The Power of Proteomics in Building the Human Protein Interaction Network


Defining >56,000 Human Protein Interactions through Mass Spectrometry

Huttlin and colleagues applied mass spectrometric analysis to affinity purified protein complexes to help build a partial reference map of the human protein interaction space (1). The cDNA encoding the target proteins also engineered to have affinity tags (hemagglutinin and FLAG) were introduced into an easily infected human cell line. The tagged target proteins were expressed and then affinity purified and subjected to mass spectrometric analysis to identify the proteins that associated with the affinity-purified target proteins (Figure 1). This approach identifies both direct and indirect protein interactions that form protein complexes.

Figure 1. The BioPlex pipeline. The affinity purification and mass spectrometric analysis of proteins tagged with HA and FLAG (bait) and expressed in HEK293 cells. IP, immunoprecipitation; LC-MS, liquid chromatography-mass spectrometry. Screen capture from the BioPlex site ( on 23 June 2017 with permission.

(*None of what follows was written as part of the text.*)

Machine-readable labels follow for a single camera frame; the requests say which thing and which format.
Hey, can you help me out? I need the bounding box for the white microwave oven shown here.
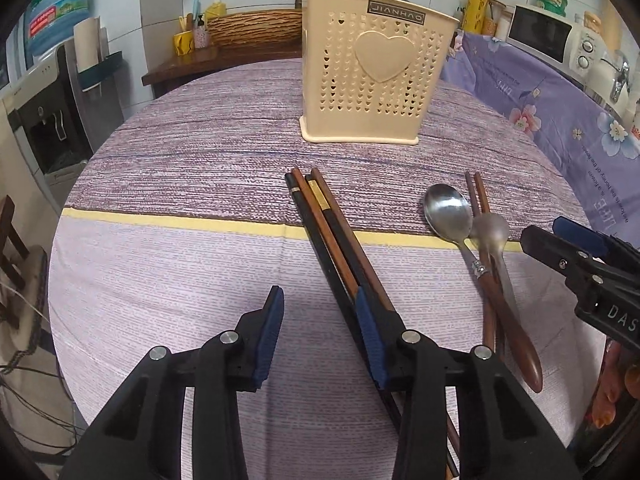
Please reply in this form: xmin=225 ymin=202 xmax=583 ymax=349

The human protein interaction space still lacks a complete reference set even for just the direct binary interactions (direct interactions between 2 proteins) (2). In the published work of Huttlin and colleagues (1), the pipeline and processes used enable the analysis of 500 proteins encoded in the human genome per month. By combining the analysis of 3,297 proteins in this new pipeline (BioPlex2.0) with a re-analysis of the 2,594 proteins analyzed in the previous version (BioPlex) (3), the results represent one of the largest collections of protein interaction data analyzed through a single methodology: 5,891 proteins targeted for affinity purification to yield 56,553 interactions among 10,961 proteins. After publication of the study, an additional 1,712 proteins were subjected to affinity purification and their binding partners analyzed. All data are included in BioPlex2.0 online (4).

Uncovering Clues to the Uncharacterized Proteome through “Guilt by Association”

What is the advantage of having such a database, which is still far from complete? There are ~20,000 protein-coding genes in the human genome, and there are allelic variants, alternative splice forms, bioactive cleavage products, and other variants in the human proteome. Even the direct binary interaction space may be ~150,000 interactions when only considering a single protein product from each gene (2). So, the 56,553 interactions, which consist of both direct and indirect interactions and is limited to those interactions that are not disrupted by the conditions used for affinity purification and that can occur in the transfected cells, really represents a very small number of the total number of interactions in all human cells. Yet, with a database of this size, there is statistical power and the power of inference, a kind of proteinacious “guilt by association,” which can provide clues about proteins of unknown function (Figure 2).

Figure 2. The BioPlex database provides statistical power and inference-based discovery. AP-MS, affinity purification and mass spectrometry. Screenshot from BioPlex ( on 23 June 2017 with permission.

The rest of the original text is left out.